リブリーザーの設計では、このカウンターラングをどこに配置するかが、実装上の大きな問題である。
どこでもいい、という訳にはいかないからだ。
たとえば、カウンターラングが足の先にあって、人体が正立していたとしたら、1m以上の水圧差が息を吐く際の呼吸抵抗になる(足の長いヤツほど苦しい。ザマアミロ!)。たぶん、呼吸はできない。吸うことは逆に楽なのだが、吐くことができない。
まあ、足の先に付けるアホはいないが、ものの例えである。
なるべく肺に近い位置に付けることが理想だ。
近いといっても、水深が同じになる位置ということである。ダイバーの姿勢によっても変わる。肺の真横に付いていれば、垂直のトリム変化には影響を受けないが、横向きになると影響が出る。
どこがいいとは一概に言えない。
実装上、分かりやすいのは、ケースの中に入れるか、外に出すかということである。例を挙げれば、インスピやメグは外出しだが、キスやセンチネルはケースの中に入っている(背中にあるのでホリゾンタルトリムでは、吸気時の抵抗がややある)。

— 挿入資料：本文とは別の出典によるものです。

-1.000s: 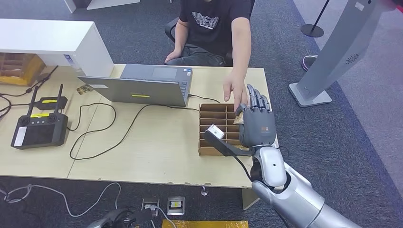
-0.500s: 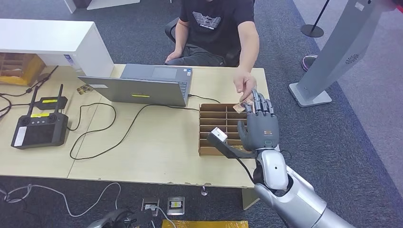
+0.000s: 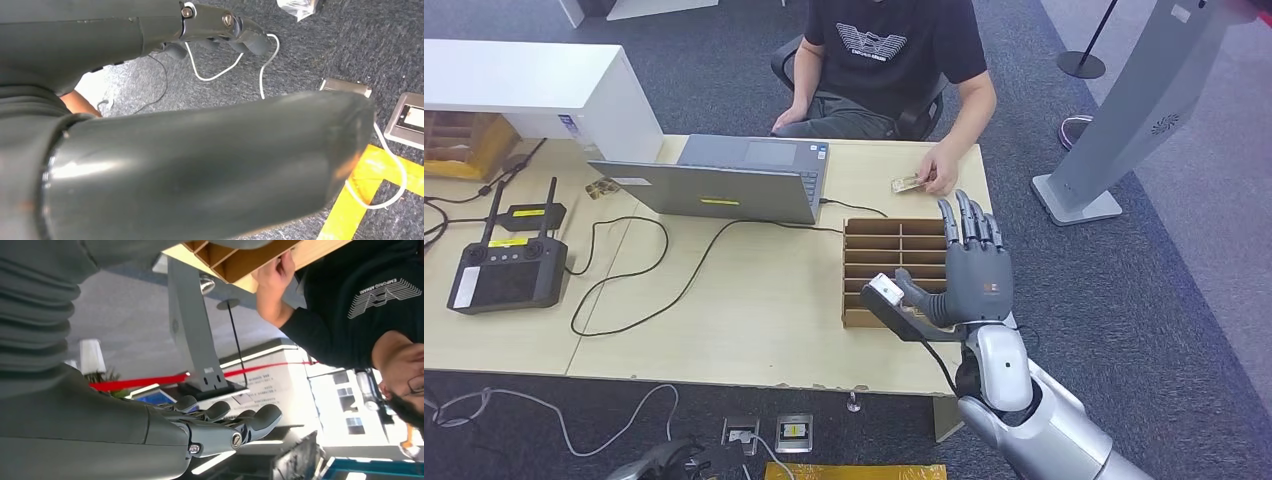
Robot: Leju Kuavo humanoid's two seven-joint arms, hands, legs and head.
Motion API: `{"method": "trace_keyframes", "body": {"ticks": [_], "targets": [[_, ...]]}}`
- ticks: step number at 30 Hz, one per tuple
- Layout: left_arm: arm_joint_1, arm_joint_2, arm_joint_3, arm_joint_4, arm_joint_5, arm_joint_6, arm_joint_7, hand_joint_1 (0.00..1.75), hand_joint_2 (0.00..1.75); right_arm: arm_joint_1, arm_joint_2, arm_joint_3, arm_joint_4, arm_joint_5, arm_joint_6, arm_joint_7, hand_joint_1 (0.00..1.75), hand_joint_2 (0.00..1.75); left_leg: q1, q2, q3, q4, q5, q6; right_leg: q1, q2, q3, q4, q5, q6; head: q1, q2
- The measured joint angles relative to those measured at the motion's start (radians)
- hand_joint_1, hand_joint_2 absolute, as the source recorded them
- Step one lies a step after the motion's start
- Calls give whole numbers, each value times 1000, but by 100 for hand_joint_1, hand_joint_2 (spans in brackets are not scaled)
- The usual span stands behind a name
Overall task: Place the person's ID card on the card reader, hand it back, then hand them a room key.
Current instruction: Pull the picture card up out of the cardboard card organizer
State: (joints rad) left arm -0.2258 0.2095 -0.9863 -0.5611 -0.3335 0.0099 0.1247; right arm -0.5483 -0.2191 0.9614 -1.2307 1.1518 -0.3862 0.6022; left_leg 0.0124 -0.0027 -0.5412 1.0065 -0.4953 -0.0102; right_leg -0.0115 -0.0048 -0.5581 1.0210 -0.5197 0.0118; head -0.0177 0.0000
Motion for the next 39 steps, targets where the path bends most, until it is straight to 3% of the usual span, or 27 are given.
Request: {"method": "trace_keyframes", "body": {"ticks": [12,16,20,28,39], "targets": [[3,1,15,4,0,3,0,0,0,77,-48,-45,-196,-35,35,26,0,0,0,0,0,0,0,0,0,0,0,0,0,0,0,0],[15,5,21,4,13,23,0,0,0,101,-62,-48,-252,-67,100,47,0,0,0,0,0,0,0,0,0,0,0,0,0,0,0,0],[35,12,30,5,37,51,0,0,0,124,-82,-44,-323,-31,140,55,0,175,0,0,0,0,-1,0,0,0,0,0,0,0,0,0],[61,19,45,5,72,88,2,0,0,178,-86,-19,-343,-38,86,51,0,175,0,0,0,0,-1,-1,0,0,0,0,0,0,0,0],[70,19,45,5,96,115,17,0,0,261,-52,8,-309,87,49,53,0,175,0,0,0,-1,-1,-1,0,0,0,0,0,0,0,0]]}}
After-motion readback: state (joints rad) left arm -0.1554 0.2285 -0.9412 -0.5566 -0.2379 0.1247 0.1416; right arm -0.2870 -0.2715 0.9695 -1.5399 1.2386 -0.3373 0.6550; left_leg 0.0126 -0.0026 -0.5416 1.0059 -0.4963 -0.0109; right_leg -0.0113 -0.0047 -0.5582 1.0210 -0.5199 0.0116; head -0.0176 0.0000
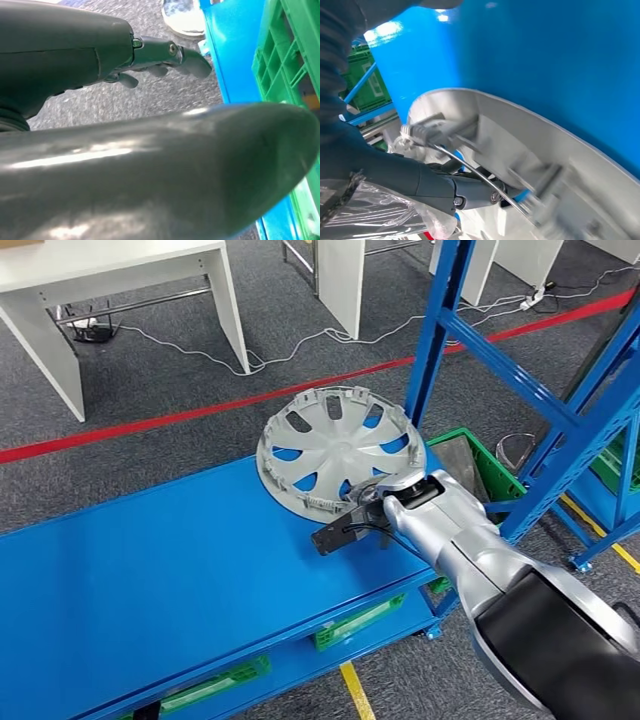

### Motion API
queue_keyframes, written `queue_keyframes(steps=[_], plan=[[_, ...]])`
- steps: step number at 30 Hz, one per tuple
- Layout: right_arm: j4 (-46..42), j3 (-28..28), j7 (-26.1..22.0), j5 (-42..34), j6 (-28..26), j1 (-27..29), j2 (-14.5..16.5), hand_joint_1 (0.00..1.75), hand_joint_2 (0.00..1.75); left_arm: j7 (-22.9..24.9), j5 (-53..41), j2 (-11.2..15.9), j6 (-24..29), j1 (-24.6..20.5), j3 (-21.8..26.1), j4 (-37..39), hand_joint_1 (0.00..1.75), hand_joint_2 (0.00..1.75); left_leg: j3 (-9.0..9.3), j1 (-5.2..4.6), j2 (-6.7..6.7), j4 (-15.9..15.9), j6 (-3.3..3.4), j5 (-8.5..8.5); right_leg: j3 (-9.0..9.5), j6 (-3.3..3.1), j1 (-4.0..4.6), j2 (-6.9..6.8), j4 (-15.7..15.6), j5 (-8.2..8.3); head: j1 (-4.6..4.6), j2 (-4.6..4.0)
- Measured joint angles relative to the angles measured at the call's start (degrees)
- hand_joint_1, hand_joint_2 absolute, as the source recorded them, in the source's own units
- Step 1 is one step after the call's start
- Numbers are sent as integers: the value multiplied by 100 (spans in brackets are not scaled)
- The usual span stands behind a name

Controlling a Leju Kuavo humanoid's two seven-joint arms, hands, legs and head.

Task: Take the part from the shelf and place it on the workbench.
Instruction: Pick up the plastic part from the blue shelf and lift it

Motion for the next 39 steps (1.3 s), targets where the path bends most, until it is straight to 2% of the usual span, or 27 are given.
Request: queue_keyframes(steps=[2,4,5,7,8,9,10,12,14,15,17,19,20,23,24,25,26,27,29,30,34,36,38,39], plan=[[-2,7,-9,-14,8,0,-2,0,175,-2,-1,3,-1,-1,3,0,0,0,6,-1,5,-31,57,4,-9,62,7,7,-16,11,-1,0],[-4,24,-44,-29,20,3,-14,0,175,-3,-5,5,-2,-5,7,0,0,0,16,20,18,-71,133,37,-96,119,3,1,128,-106,16,0],[-5,39,-64,-34,25,10,-22,0,175,-4,-9,3,-4,-7,7,0,0,0,16,32,25,-89,165,52,-222,144,1,-4,376,-252,29,0],[-5,74,-93,-44,20,34,-34,0,175,-5,-16,2,-7,-7,7,0,0,0,-3,30,34,-90,196,60,-597,178,-5,-14,1152,-615,53,0],[-5,87,-99,-48,13,48,-38,0,175,-7,-16,3,-8,-4,8,0,0,0,-9,28,38,-89,199,61,-762,189,-7,-15,1486,-723,52,0],[-6,101,-107,-51,5,58,-42,0,175,-10,-15,4,-8,-3,10,0,0,0,-9,27,41,-88,201,62,-836,193,-7,-16,1637,-726,51,0],[-7,113,-116,-53,2,62,-46,0,175,-15,-13,5,-8,-3,11,0,0,0,-5,27,42,-88,200,61,-797,188,-7,-17,1561,-624,53,0],[-17,134,-149,-60,0,54,-51,0,175,-28,-8,1,-8,-6,14,0,0,0,9,26,38,-86,191,58,-418,155,-6,-27,828,-245,54,0],[-32,145,-185,-72,-2,42,-54,0,175,-45,-1,-2,-8,-7,17,0,0,0,-1,3,31,-69,145,50,-42,106,6,-42,139,-43,49,0],[-40,150,-199,-90,-2,42,-54,0,175,-53,1,-1,-8,-7,21,0,0,0,-10,-5,29,-63,112,54,35,81,16,-43,-1,-27,45,0],[-61,172,-214,-147,-1,42,-54,0,175,-69,3,1,-7,-9,31,0,0,0,-14,-1,27,-69,45,71,45,27,24,-32,-34,-20,41,0],[-80,201,-216,-199,7,39,-54,0,175,-82,3,7,-4,-12,38,0,0,0,-50,8,24,39,-12,-25,59,-33,5,-41,-59,6,36,0],[-85,217,-216,-215,13,40,-54,0,175,-87,3,9,-2,-12,40,0,0,0,-131,13,23,239,-38,-158,66,-58,-10,-48,-73,16,29,0],[-93,277,-220,-278,32,68,-54,0,175,-90,-1,18,-1,-5,45,0,0,0,-604,29,22,1349,-90,-675,64,-86,-11,-55,-75,20,17,0],[-95,294,-222,-294,34,75,-54,0,175,-90,-3,21,-1,-2,47,0,0,0,-697,30,22,1570,-96,-719,65,-86,-10,-53,-74,20,17,0],[-96,309,-227,-304,36,78,-55,0,175,-90,-5,23,-1,0,49,0,0,0,-688,30,22,1561,-94,-647,69,-86,-10,-50,-73,19,17,0],[-99,321,-231,-310,38,78,-55,0,175,-91,-8,26,-1,0,51,0,0,0,-568,30,22,1315,-86,-477,77,-83,-10,-46,-72,18,17,0],[-103,334,-238,-319,45,75,-56,0,175,-92,-11,30,-1,0,52,0,0,0,-374,30,22,912,-71,-261,84,-78,-10,-42,-71,16,17,0],[-112,363,-261,-352,63,65,-65,0,175,-100,-16,35,-2,-5,54,0,0,0,-23,19,21,175,-36,-8,79,-44,15,-31,-59,10,20,0],[-115,382,-273,-379,75,59,-73,0,175,-107,-17,36,-2,-6,54,0,0,0,59,10,20,-9,-16,21,69,-19,24,-26,-56,12,22,0],[-119,474,-296,-513,161,36,-132,0,175,-134,-31,45,-2,-12,60,0,0,0,88,10,28,-119,110,41,25,103,13,-18,-33,-17,25,0],[-120,541,-301,-579,212,31,-182,0,175,-148,-34,48,-2,-20,63,0,0,0,85,24,40,-152,174,71,-206,158,6,-21,405,-278,44,0],[-120,615,-310,-630,233,41,-231,0,175,-155,-34,50,-3,-19,65,0,0,0,59,21,48,-150,203,77,-597,199,4,-24,1209,-640,57,0],[-121,649,-318,-646,237,46,-248,0,175,-156,-34,53,-3,-15,66,0,0,0,52,20,52,-149,205,79,-730,209,1,-26,1487,-720,55,0]])
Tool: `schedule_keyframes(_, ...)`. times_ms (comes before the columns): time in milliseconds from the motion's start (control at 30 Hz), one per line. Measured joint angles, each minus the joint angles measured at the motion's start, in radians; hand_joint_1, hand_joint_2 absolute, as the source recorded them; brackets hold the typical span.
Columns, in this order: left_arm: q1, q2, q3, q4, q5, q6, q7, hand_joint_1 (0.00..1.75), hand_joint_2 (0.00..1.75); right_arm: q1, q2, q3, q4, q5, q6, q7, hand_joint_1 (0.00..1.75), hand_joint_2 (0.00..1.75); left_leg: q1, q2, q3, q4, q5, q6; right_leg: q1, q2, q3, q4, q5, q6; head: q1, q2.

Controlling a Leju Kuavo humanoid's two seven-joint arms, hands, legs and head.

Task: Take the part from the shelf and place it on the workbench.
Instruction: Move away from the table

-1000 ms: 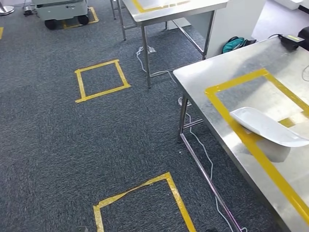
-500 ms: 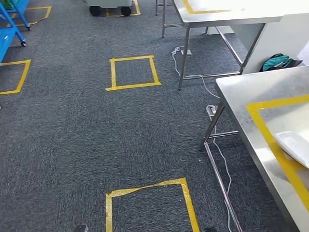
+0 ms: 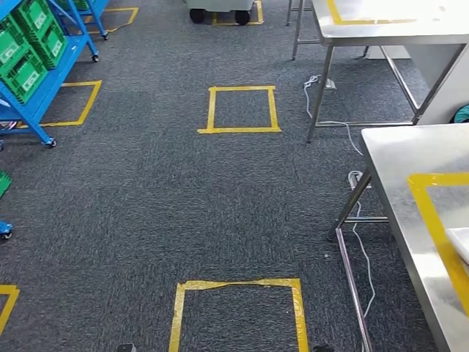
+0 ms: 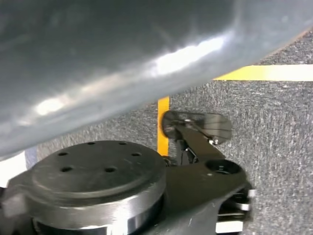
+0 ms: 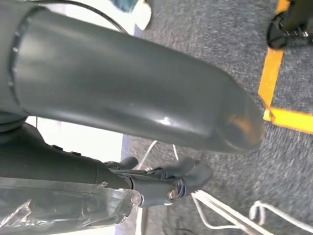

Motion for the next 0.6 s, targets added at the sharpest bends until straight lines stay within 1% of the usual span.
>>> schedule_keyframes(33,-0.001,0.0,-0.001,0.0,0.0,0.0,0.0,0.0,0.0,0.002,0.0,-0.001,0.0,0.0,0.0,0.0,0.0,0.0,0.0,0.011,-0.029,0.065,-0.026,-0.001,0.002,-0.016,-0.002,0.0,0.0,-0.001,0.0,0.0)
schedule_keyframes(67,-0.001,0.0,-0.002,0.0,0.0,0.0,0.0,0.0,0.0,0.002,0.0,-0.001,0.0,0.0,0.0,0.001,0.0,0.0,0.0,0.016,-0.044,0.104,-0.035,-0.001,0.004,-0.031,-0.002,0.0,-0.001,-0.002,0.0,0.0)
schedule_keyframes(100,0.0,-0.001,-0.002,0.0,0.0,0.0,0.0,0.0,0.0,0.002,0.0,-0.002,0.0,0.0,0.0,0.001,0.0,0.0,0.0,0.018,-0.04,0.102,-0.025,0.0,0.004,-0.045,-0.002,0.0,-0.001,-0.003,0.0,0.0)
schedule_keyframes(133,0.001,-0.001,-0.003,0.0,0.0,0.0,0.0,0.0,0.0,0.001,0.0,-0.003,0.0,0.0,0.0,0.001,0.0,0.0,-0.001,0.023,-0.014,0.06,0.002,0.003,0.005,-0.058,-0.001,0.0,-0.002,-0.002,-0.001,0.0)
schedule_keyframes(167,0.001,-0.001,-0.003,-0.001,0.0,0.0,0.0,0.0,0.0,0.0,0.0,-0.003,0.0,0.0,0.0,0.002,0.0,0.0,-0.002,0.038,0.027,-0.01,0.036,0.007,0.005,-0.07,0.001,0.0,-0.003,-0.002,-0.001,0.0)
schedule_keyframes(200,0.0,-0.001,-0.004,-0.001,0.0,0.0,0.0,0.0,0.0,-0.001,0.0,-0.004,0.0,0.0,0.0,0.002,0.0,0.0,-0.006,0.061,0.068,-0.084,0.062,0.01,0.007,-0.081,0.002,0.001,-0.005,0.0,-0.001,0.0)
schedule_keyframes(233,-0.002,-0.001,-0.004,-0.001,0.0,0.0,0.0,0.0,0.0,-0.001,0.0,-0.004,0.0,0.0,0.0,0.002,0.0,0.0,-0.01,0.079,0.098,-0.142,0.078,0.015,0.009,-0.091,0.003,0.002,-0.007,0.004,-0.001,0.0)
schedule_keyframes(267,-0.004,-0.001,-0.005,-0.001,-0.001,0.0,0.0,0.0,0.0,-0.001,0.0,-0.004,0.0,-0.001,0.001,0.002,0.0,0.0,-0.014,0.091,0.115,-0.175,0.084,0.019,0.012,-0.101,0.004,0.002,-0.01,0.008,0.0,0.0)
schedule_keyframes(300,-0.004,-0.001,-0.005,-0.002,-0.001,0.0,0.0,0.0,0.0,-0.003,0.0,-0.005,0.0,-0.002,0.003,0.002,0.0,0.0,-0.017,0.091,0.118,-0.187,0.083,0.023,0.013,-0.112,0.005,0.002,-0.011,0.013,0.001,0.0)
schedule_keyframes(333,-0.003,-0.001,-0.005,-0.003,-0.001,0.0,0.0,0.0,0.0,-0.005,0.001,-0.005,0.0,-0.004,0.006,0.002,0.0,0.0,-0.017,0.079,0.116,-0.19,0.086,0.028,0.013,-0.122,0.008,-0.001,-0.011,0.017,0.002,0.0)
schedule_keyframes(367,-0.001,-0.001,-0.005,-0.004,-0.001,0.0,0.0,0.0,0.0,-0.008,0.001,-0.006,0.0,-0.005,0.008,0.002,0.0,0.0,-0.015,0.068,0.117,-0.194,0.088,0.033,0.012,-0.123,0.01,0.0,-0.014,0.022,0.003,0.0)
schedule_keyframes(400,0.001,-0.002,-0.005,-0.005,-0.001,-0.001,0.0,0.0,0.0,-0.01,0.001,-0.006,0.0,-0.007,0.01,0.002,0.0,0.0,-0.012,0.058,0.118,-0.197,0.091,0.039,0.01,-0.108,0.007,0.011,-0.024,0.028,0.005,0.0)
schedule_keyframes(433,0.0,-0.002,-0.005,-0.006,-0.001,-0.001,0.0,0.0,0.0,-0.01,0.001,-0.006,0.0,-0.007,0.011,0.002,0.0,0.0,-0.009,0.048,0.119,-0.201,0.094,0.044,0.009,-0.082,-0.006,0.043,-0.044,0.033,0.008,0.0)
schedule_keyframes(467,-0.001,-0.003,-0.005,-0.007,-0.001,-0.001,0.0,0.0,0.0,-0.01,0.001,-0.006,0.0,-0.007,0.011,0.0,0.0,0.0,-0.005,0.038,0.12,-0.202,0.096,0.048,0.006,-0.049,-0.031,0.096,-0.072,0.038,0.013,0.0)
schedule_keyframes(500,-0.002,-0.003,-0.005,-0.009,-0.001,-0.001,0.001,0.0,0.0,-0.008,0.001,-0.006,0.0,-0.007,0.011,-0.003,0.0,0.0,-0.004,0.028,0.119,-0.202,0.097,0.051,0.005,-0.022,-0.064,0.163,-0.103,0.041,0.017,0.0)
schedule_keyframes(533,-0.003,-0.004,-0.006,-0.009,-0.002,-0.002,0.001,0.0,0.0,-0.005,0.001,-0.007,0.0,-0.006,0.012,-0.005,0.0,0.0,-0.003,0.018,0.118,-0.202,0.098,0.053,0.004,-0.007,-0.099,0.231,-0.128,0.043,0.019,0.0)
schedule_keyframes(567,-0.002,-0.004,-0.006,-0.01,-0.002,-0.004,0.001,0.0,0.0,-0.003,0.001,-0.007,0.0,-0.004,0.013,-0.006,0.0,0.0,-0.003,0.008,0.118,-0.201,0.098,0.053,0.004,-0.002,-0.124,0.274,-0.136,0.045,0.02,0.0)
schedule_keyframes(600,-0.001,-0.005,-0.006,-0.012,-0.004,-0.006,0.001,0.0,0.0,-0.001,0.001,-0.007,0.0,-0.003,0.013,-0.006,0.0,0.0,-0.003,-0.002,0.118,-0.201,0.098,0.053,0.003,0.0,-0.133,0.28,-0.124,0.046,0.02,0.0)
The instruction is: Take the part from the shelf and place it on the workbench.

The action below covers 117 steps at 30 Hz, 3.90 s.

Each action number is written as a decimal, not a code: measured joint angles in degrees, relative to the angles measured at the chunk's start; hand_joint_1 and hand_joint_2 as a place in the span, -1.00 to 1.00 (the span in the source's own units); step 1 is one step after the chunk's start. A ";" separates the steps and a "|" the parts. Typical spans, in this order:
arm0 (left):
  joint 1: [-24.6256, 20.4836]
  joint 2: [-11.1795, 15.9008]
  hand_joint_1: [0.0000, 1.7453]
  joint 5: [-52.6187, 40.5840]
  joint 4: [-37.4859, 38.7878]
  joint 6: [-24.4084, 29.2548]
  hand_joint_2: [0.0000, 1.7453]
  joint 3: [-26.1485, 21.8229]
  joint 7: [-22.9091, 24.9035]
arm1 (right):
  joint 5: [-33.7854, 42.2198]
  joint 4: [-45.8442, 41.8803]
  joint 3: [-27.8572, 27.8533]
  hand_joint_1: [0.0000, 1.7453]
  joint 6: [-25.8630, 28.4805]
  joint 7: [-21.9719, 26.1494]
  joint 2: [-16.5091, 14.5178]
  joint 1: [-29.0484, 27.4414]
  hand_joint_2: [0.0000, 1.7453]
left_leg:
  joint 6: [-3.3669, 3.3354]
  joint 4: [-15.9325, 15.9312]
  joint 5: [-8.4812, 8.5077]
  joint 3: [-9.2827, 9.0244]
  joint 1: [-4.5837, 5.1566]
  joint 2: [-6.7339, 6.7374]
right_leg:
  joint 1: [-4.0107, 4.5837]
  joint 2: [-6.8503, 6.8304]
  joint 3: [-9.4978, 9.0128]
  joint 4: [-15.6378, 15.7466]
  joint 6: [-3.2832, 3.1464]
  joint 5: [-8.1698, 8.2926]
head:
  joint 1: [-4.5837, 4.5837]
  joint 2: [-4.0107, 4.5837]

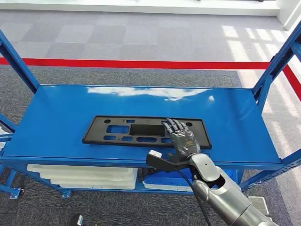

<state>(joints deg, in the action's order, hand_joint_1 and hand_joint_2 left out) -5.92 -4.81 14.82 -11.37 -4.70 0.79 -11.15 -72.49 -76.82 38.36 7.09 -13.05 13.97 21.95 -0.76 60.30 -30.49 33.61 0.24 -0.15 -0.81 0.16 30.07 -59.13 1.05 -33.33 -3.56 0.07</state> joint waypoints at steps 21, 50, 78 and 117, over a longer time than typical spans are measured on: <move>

他の機種は知らないが、インスピの場合、「ミニマムボリューム」ということを、耳が痛くなるほど言われる(耳抜きが悪いわけじゃあない)。浮力のコントロールを容易にするためには、呼吸回路内のガスの体積を一定にしておくことが大切だからだ。
目安としては、パンパンにするか、ミニマムにするかであるが、肺の圧力損傷を防ぐ観点からはミニマムがよろしい。
深度の変化に対応して、常にミニマムボリュームにすることができれば、ピークパフォーマンス・ボイヤンシー・スペシャリストは目の前である(CCRでは、スペシャリティはありません)。
このミニマムボリュームがやり易い方がいいんじゃないか、と個人的には思っているが、原理的にはケースの内外で変わるわけではない。
実際のところはわからない。
呼吸回路の中のガスを、ディリュエントガスで置き換えるフラッシングというのがあるが、これはどっちがいいのだろうか。
着心地という点では、ケースに入っていたほうがいいだろう(ジャマじゃないし)。
回路内への浸水の場合、カウンターラングから排水する技があるらしい。オーバープレッシャーバルブを下向きにして、カウンターラングをパンパンにすれば排水は可能だが、やったことはないし、肺の圧外傷が心配だ。
ケースに内臓されている場合は、他の仕掛けが必要だろう。
蛇腹構造のカウンターラングの場合は、若干呼吸抵抗が増えそうな気がするが、袋型の場合と比べてメリットがあるのかは分からない。RB80などは、このタイプである。